### INFORMATION PROVIDED
□ □ □ □ □
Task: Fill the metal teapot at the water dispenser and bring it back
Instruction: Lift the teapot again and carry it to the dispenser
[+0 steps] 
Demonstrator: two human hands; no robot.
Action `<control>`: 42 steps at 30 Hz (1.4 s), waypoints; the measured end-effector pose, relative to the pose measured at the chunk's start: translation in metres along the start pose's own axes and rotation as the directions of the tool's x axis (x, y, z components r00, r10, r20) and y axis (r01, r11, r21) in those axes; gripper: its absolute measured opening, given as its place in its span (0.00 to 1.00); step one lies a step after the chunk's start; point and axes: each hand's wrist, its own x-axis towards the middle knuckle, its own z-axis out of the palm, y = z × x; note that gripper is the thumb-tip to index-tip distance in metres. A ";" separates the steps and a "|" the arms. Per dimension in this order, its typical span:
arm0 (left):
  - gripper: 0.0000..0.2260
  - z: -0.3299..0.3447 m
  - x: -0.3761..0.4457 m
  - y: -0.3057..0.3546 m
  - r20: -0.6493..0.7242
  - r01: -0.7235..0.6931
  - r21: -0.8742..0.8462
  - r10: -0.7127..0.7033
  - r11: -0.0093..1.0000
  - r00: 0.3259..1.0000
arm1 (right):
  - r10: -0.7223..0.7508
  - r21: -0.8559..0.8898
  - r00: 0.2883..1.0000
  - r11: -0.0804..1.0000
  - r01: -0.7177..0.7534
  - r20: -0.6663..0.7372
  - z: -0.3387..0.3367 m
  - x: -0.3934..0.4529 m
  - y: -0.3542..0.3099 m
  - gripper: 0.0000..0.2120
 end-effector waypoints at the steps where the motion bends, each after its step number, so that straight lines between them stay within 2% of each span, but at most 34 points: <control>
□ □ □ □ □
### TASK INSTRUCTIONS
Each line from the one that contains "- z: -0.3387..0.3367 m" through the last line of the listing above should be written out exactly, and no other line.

### REPLY
  - z: -0.3387..0.3367 m
  - x: -0.3934..0.4529 m
  - y: -0.3542..0.3099 m
  - gripper: 0.0000..0.2120
 end-effector waypoints at the steps where the motion bends, each after its step number, so that straight lines between them stay within 2% of each span, but at most 34 points: <control>

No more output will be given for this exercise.